Who is a non-resident Indian (NRI)?

A non-resident Indian (NRI) is an Indian citizen or a person of Indian origin who stays abroad for employment/ carrying on business or vocation outside India or stays abroad under circumstances indicating an uncertain duration of stay abroad. A person shall be deemed to be of Indian origin if he/she or either of his/her parents or any of grandparents was born in undivided India.

Who is an Overseas Corporate Body (OCB)?

An overseas corporate body (OCB) includes overseas companies, partnership firms, societies and other corporate bodies owned predominantly by non-resident persons of Indian nationality or origin outside India.

Who is a Foreign Institutional Investor (FII)?

A foreign institutional investor (FII) is a corporate registered by Securities and Exchange Board of India.

What is the difference between an NRE account, NRO account and FCNR account?

Non-Resident (External) Rupee (NRE) account is a Rupee account on a repatriable basis.

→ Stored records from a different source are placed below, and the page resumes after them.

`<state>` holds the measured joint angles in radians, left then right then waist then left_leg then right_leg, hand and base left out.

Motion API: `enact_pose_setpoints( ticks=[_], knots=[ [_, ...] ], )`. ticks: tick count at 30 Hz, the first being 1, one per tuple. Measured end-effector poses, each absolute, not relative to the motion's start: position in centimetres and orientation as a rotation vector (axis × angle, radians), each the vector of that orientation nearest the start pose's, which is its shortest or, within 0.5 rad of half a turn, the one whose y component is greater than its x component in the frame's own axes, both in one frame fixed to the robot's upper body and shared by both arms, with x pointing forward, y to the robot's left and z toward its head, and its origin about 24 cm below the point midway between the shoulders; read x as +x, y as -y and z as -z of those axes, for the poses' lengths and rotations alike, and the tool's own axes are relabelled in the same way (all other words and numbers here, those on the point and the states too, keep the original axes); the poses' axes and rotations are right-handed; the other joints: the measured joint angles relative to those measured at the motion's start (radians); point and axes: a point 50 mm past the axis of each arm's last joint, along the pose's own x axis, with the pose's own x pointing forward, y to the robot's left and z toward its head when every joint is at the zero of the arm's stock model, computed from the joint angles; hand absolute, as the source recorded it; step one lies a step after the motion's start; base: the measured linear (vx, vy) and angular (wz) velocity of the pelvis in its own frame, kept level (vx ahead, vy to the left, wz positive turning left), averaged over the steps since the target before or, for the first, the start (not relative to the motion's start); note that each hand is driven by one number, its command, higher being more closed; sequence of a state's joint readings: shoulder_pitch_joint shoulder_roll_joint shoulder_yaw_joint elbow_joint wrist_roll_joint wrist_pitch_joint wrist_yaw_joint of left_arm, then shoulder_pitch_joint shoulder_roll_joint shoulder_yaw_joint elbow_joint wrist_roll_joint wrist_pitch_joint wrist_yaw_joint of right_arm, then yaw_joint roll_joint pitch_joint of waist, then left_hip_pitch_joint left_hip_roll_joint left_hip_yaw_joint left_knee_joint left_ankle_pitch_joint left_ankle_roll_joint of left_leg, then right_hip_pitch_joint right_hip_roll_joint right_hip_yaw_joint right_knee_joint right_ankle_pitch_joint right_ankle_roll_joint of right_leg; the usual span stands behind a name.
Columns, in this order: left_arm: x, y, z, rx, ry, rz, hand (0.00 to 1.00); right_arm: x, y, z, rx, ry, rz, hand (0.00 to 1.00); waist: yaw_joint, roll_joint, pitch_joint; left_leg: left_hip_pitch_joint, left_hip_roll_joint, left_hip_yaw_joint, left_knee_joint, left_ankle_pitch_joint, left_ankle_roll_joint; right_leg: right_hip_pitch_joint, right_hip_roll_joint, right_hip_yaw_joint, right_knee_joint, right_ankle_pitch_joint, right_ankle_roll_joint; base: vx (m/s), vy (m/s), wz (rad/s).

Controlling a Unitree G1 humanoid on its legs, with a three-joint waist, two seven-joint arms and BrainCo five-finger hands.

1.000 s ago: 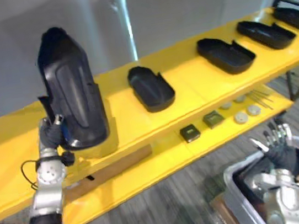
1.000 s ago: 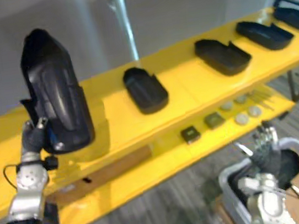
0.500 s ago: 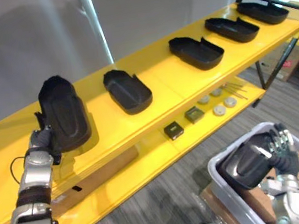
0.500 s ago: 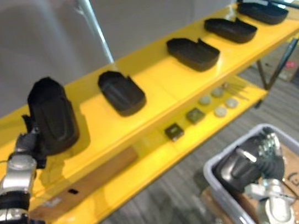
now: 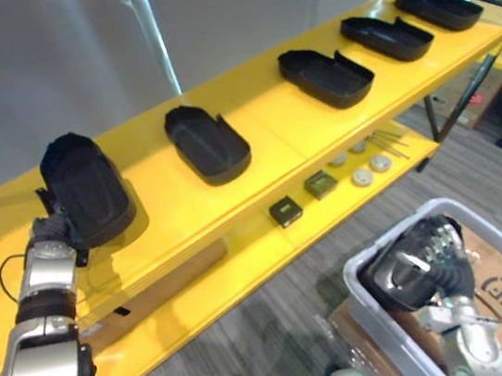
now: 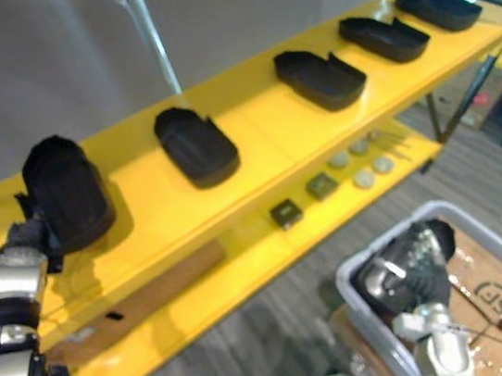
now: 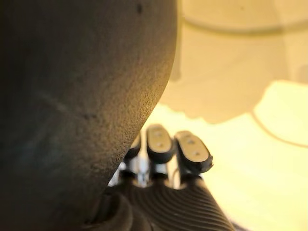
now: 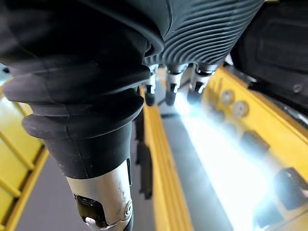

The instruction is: Walk over and take plastic housings, then place them on the shelf

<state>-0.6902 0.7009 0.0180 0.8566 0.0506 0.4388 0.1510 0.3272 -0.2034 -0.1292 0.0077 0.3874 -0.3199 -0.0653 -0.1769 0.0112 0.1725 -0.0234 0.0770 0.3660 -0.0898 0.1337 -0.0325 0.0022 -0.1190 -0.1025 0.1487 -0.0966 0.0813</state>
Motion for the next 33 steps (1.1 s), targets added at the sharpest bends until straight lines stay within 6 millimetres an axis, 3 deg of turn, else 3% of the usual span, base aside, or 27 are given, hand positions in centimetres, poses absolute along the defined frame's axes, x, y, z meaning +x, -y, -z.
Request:
enact_pose_setpoints(
  ticks=[7,15,16,33],
  knots=[
    [32.9,-35.5,-10.3,0.633,-0.543,-0.575,1.00,17.3,23.9,-1.3,0.141,0.027,0.309,0.00,0.000,-0.002,0.002,-0.001,-0.001,-0.002,0.000,0.000,0.000,0.000,0.000,-0.002,0.001,0.000,0.000,0.00,0.000,0.00],
    [33.0,-35.4,-10.2,0.639,-0.550,-0.564,1.00,17.4,23.2,-1.1,0.152,0.014,0.307,0.00,0.001,-0.022,0.038,0.001,-0.001,-0.003,0.000,0.002,0.000,0.000,-0.002,-0.003,0.006,0.000,0.000,0.00,0.000,0.00],
    [32.9,-35.4,-10.2,0.638,-0.554,-0.561,0.00,17.4,23.2,-1.1,0.153,0.013,0.308,0.00,0.001,-0.023,0.040,0.001,-0.001,-0.003,0.000,0.002,0.000,0.000,-0.002,-0.003,0.006,0.000,0.000,0.00,0.000,0.00],
    [33.5,-35.2,-11.1,0.627,-0.477,-0.615,0.00,17.3,23.2,-1.0,0.155,0.009,0.312,0.00,0.002,-0.022,0.041,0.002,0.000,-0.003,0.000,0.002,0.000,0.001,-0.004,-0.004,0.005,0.000,0.001,0.00,0.000,0.00]
  ],
)
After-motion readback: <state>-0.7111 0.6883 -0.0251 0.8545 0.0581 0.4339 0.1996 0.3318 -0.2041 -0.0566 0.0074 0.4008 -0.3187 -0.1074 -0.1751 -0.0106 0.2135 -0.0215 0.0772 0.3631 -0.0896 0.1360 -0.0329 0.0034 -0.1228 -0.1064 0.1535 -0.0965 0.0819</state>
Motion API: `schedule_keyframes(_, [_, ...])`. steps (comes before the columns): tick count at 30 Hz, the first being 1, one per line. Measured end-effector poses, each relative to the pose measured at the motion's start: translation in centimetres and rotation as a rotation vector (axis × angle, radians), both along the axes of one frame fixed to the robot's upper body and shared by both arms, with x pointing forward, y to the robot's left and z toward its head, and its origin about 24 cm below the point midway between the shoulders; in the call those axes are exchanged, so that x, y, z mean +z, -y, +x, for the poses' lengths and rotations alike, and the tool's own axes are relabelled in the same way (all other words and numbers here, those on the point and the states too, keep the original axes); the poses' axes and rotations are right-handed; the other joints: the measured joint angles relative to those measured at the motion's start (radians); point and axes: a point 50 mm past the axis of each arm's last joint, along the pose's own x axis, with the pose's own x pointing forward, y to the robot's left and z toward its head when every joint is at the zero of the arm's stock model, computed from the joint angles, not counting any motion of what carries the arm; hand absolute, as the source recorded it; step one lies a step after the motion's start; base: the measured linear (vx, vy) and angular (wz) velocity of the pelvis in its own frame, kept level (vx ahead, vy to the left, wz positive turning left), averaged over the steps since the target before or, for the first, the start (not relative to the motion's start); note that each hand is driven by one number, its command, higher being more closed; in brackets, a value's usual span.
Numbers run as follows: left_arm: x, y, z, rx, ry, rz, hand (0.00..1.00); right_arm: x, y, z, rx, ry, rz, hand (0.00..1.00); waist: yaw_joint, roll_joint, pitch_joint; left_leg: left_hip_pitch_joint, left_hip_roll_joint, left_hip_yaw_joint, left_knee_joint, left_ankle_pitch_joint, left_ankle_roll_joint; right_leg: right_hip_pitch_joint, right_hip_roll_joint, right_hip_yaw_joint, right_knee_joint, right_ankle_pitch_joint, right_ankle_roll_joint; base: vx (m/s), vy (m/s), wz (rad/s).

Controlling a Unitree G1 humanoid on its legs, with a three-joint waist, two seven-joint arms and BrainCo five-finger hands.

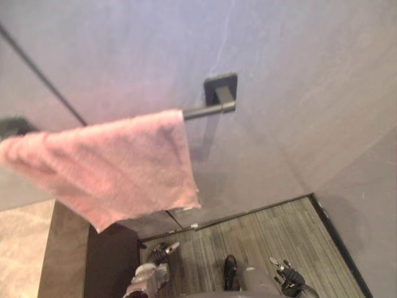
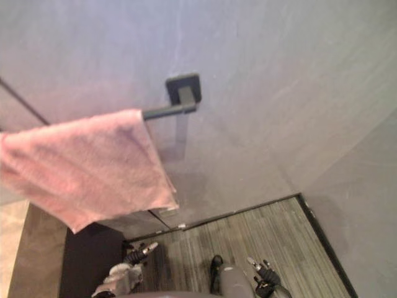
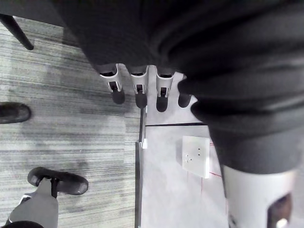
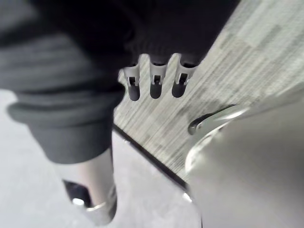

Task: Organize washtable

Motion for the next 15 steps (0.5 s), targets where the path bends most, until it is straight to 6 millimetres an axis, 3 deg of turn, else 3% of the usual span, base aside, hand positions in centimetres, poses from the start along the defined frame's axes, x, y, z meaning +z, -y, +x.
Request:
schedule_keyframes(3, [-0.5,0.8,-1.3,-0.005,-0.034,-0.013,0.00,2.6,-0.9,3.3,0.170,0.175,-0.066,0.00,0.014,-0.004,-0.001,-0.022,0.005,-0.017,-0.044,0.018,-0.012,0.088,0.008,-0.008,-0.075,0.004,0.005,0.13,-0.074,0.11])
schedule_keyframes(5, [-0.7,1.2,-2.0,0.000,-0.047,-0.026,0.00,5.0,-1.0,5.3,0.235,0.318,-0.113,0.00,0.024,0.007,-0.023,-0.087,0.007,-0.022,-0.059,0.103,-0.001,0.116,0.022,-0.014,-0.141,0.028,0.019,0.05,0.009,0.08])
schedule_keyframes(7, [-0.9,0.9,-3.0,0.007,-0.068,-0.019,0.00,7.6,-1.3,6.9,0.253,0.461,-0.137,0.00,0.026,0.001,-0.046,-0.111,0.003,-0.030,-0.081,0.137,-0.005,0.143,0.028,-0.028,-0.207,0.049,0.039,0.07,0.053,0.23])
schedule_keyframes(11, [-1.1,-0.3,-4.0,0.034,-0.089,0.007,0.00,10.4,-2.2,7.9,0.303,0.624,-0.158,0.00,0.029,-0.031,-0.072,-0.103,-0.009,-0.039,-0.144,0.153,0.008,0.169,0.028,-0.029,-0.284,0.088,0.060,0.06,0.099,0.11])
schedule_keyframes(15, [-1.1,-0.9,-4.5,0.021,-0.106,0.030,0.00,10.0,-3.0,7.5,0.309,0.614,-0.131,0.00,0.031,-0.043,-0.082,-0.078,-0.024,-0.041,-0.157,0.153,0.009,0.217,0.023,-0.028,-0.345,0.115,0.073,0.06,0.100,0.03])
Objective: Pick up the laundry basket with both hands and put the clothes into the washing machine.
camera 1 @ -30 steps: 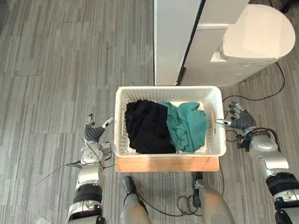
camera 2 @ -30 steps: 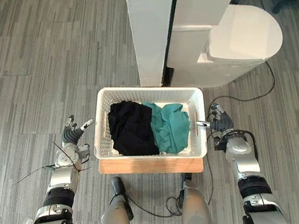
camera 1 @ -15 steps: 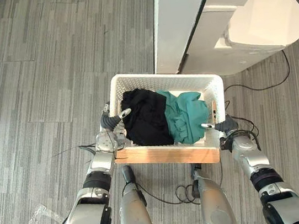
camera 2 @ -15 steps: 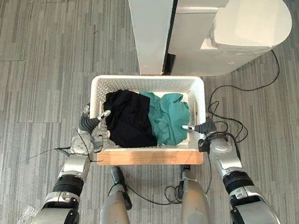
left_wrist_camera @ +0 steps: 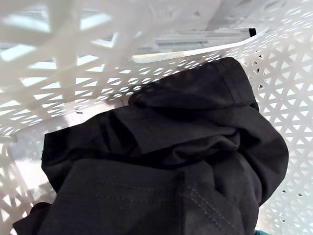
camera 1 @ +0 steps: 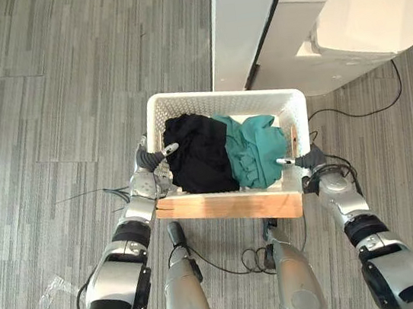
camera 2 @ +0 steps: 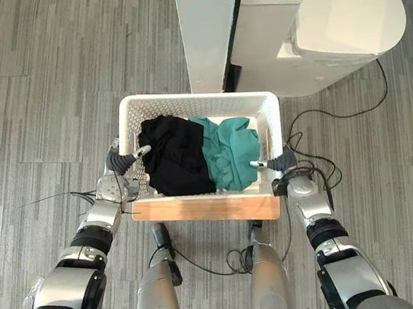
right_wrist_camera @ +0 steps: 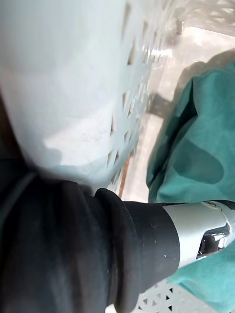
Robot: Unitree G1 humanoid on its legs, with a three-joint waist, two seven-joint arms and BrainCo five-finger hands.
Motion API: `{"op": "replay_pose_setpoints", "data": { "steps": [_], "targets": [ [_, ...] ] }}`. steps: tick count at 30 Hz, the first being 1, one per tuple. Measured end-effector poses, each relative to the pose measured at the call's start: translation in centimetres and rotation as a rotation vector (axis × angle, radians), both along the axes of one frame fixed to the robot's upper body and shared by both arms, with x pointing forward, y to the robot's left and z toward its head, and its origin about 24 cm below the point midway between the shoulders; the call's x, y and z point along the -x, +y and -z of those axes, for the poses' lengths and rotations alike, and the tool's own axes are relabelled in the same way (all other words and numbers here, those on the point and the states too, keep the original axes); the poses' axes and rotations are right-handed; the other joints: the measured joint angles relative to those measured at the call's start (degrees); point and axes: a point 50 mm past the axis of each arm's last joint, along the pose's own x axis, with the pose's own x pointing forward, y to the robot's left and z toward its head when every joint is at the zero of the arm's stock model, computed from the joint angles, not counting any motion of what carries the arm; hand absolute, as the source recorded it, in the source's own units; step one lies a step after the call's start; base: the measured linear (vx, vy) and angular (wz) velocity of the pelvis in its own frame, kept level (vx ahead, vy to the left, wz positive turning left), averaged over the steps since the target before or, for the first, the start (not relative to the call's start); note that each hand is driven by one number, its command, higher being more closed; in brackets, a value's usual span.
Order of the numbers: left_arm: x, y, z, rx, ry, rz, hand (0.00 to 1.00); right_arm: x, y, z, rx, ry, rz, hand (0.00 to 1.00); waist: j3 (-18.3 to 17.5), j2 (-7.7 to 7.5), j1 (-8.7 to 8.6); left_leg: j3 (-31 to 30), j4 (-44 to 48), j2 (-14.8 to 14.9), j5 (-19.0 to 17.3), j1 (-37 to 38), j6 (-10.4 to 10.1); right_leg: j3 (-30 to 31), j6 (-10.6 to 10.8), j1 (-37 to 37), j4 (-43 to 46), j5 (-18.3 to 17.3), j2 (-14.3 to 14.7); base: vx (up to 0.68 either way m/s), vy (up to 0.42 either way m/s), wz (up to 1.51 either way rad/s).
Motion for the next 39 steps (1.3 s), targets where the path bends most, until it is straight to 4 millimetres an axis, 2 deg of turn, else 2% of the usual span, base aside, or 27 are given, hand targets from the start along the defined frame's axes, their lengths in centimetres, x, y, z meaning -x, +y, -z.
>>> {"op": "replay_pose_setpoints", "data": {
  "steps": [9, 18, 25, 29, 32, 35, 39],
  "targets": [
    [-0.5, 0.1, -0.8, -0.033, -0.010, -0.008, 1.00, -1.7, -0.4, -1.8, 0.084, -0.010, 0.027, 1.00, 0.0, -0.03, 0.05, -0.3, -4.3, -0.1, 3.3, 0.1, -0.2, -0.8, 0.1, -1.0, -0.8, 0.6, 0.3, -0.04, -0.012, 0.03],
    [-0.5, -0.2, -0.7, -0.073, -0.004, 0.014, 1.00, -1.8, -0.6, -1.7, 0.124, 0.003, 0.024, 1.00, 0.0, -0.08, 0.10, -0.1, -4.3, -0.1, 3.6, 0.4, 0.1, -0.7, -0.3, -0.8, -0.8, 1.4, 0.4, 0.00, 0.000, 0.00],
    [0.6, -0.5, 1.8, -0.084, 0.085, 0.038, 1.00, -0.8, -0.8, 0.3, 0.138, 0.081, 0.030, 1.00, 0.0, -0.13, 0.13, 0.2, -4.3, 0.0, 3.3, 4.1, 0.1, -0.7, -0.2, 3.0, -1.3, 1.3, 0.6, 0.02, 0.001, -0.01],
    [2.2, -0.3, 4.1, -0.110, 0.148, 0.068, 1.00, 0.8, -0.9, 2.4, 0.139, 0.144, 0.033, 1.00, 0.0, -0.12, 0.13, 1.6, -4.6, 0.0, 2.5, 7.6, 0.0, -0.1, 0.1, 5.8, -1.9, 0.9, 0.7, 0.04, 0.013, -0.10],
    [3.4, -0.3, 5.6, -0.117, 0.194, 0.105, 1.00, 3.0, -1.6, 4.7, 0.088, 0.206, 0.073, 1.00, -0.5, -0.13, 0.00, 2.1, -5.9, -0.1, 2.4, 10.8, -0.1, 0.0, 0.5, 8.6, -2.4, 0.3, 0.8, 0.02, 0.013, -0.03],
    [5.0, -0.7, 6.9, -0.121, 0.225, 0.159, 1.00, 5.6, -2.2, 6.7, 0.048, 0.255, 0.103, 1.00, -3.9, -0.05, -0.16, 2.8, -7.3, -0.2, 2.5, 12.3, -0.1, 0.1, 0.5, 9.6, -3.5, 0.4, 0.9, 0.05, 0.013, -0.05],
    [7.1, -0.9, 8.1, -0.119, 0.235, 0.194, 1.00, 8.6, -2.5, 8.1, 0.009, 0.264, 0.141, 1.00, -9.3, 0.13, -1.36, 3.0, -8.3, -0.3, 2.3, 15.0, -0.3, -0.5, 0.6, 12.7, -5.1, 0.4, 1.1, 0.07, 0.007, 0.01]
  ]
}}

It can be opened with either fund remitted form abroad or local funds, which can be remitted abroad.

Ordinary Non-Resident Rupee (NRO) account is a Rupee account and can be opened in with funds either remitted from abroad or generated in India. The amount in such account is non-repatriable.

Fully Convertible Non-Rupee (FCNR) account is similar to the NRE account except that the funds are held in foreign currency like US$, Dm etc.

Can I invest in mutual fund schemes?

Yes, NRIs can invest in any of the mutual fund schemes.

Do any mutual fund scheme assure returns?


Do I need any approvals from the Reserve Bank of India to invest in mutual fund schemes?

Yes. Specific approval has to be taken from RBI but most of the AMC’s have taken the permission for NRI investments in their schemes, hence no permission is required for investing in the schemes of those AMC’s.
Only OCBs and FIIs require prior approvals before investing in our schemes.

Can I invest in foreign currency?

No. All investments have to be in Indian Rupees. A convenient way to invest would be through your NRE account.

How do I redeem?

In case of open ended mutual fund schemes by simply filing up the redemption slip and sending it to our offices or Investor Service Centres of AMC’s. The cheque is normally mailed to you within 3 to 5 business days from the day of receipt of the redemption request.
In case of close ended mutual fund schemes it has to be sold at the stock exchange where the scheme is listed through a registered stock exchange member.

Can I enroll in Systematic Investment Plan (SIP)?


How will I be updated on the performance of the schemes?

You can opt to receive daily NAVs, weekly performances and other subscription services over e-mail by registering on our site Our NAVs of all schemes are also updated on our web site daily.
Besides you will receive quarterly newsletter from the Asset Management Companies.

Can I gift units of mutual fund schemes to my relatives in India?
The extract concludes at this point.